*** EXERCISE DATA ***
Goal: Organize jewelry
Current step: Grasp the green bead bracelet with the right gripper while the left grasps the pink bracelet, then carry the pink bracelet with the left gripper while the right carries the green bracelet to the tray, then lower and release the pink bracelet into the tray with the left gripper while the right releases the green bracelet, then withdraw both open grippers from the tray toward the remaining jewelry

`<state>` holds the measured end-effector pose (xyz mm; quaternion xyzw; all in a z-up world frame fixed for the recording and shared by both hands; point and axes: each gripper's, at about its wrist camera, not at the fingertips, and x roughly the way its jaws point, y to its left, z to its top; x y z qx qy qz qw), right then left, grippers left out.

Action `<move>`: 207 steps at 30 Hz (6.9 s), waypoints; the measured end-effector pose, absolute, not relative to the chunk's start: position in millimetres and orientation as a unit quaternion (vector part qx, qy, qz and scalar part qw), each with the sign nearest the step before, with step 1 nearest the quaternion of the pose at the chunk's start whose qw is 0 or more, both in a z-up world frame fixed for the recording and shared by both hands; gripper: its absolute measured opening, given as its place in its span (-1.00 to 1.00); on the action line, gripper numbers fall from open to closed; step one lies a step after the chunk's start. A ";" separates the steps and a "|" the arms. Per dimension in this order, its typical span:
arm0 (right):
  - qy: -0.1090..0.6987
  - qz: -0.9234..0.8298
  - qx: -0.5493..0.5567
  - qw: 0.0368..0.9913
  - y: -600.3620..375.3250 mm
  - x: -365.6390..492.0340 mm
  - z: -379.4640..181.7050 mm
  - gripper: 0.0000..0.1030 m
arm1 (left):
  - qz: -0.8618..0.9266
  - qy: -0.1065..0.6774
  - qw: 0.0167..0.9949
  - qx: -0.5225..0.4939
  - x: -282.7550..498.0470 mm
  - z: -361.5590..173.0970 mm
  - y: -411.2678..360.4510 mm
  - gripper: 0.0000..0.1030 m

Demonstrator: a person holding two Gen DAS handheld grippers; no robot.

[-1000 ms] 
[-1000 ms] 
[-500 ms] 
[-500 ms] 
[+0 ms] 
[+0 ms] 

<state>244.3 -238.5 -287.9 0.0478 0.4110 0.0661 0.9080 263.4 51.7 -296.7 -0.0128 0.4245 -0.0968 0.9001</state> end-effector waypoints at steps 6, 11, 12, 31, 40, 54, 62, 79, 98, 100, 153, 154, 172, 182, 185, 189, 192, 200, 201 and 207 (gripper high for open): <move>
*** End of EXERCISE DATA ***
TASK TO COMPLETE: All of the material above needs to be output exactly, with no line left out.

THE COMPLETED TASK:
Goal: Organize jewelry
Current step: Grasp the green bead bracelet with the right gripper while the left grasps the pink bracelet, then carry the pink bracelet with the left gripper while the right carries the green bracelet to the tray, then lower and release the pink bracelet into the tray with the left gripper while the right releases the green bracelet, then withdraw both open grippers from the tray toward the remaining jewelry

`<state>` holds the measured end-effector pose (xyz mm; quaternion xyzw; all in a z-up world frame fixed for the recording and shared by both hands; point and axes: each gripper's, at about its wrist camera, not at the fingertips, and x roughly the way its jaws point, y to its left, z to its top; x y z qx qy qz qw), right then left, grippers left out.

Action `<move>`: 207 steps at 30 Hz (6.9 s), waypoints; the measured end-effector pose, absolute, not relative to the chunk's start: position in millimetres and orientation as a unit quaternion (vector part qx, qy, qz and scalar part qw), each with the sign nearest the step before, with step 1 nearest the quaternion of the pose at the chunk's start whose qw is 0 or more, both in a z-up world frame fixed for the recording and shared by both hands; gripper: its absolute measured opening, given as its place in its span (-1.00 to 1.00); on the action line, gripper numbers fall from open to closed; step one lies a step after the chunk's start. A ";" separates the steps and a "|" the arms. Per dimension in this order, its typical span:
arm0 (right):
  - qy: -0.1090..0.6987
  - qz: -0.9234..0.8298
  - qx: -0.5493..0.5567
  - qw: 0.0368..0.9913
  - y: -600.3620..375.3250 mm
  - x: -365.6390..492.0340 mm
  - z: -379.4640..181.7050 mm
  - gripper: 0.0000..0.1030 m
arm1 (left):
  - qz: -0.8618..0.9266
  - qy: -0.1065..0.6774
  - qw: 0.0167..0.9949
  - qx: -0.5225..0.4939
  - x: -282.7550..498.0470 mm
  - z: -361.5590..173.0970 mm
  - y: -411.2678..360.4510 mm
  - gripper: 0.0000..0.1030 m

Demonstrator: a person holding two Gen DAS handheld grippers; no robot.

[-1000 ms] 
[-1000 ms] 
[-500 ms] 
[-500 ms] 
[+0 ms] 
[+0 ms] 

<state>244.3 -238.5 -287.9 0.0478 0.4110 0.0661 0.9080 263.4 51.7 -296.7 -0.0128 0.4245 -0.0968 0.9001</state> end-effector waypoints at steps 6, 11, 12, 31, 40, 54, 62, 79, 98, 100, 153, 154, 172, 182, 185, 189, 192, 200, 201 and 207 (gripper high for open): <move>

This output is finished.